— Work request —
Search the material below for the string "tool". Return every line that holds it.
══ Data ══
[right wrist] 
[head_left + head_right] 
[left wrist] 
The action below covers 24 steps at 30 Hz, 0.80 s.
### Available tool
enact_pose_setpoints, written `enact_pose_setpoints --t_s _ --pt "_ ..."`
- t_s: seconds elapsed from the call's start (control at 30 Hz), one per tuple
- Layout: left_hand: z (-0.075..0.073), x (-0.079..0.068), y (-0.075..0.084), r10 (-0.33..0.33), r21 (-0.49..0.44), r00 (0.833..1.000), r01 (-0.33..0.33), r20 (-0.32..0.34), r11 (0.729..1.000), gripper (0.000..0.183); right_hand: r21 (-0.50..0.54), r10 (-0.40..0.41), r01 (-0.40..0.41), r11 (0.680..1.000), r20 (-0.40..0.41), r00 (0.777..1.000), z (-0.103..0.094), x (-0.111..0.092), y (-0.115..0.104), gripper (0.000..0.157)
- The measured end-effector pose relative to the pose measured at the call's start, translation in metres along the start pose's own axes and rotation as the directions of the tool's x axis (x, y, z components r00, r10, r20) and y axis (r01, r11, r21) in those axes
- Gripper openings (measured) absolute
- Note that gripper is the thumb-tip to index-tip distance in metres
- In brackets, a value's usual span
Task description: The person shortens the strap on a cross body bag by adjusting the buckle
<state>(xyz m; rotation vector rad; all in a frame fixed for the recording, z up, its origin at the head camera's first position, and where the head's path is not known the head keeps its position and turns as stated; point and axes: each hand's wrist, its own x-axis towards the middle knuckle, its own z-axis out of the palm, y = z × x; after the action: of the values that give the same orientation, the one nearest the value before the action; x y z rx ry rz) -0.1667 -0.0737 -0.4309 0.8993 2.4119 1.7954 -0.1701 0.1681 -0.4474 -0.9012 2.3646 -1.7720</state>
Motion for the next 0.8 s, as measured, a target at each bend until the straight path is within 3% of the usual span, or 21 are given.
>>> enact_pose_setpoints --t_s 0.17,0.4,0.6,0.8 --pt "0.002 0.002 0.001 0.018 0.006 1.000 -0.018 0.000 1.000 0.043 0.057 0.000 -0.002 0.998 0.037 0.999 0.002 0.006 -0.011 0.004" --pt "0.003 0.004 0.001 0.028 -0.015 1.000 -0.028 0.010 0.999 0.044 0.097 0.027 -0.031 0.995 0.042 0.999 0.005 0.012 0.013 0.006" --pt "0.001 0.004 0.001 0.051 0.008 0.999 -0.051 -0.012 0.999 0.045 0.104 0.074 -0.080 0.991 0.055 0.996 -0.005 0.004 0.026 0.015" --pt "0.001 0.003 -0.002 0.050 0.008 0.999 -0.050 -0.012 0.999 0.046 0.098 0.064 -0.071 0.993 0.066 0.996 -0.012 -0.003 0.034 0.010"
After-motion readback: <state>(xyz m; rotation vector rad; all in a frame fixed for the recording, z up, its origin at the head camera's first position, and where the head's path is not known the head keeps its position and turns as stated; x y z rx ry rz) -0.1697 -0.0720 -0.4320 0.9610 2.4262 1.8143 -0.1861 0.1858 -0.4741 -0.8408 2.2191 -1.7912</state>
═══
— Problem solution —
### Available tool
- The measured end-effector pose relative to the pose measured at the call's start, translation in metres along the start pose's own axes and rotation as the directions of the tool's x axis (x, y, z components r00, r10, r20) and y axis (r01, r11, r21) in those axes

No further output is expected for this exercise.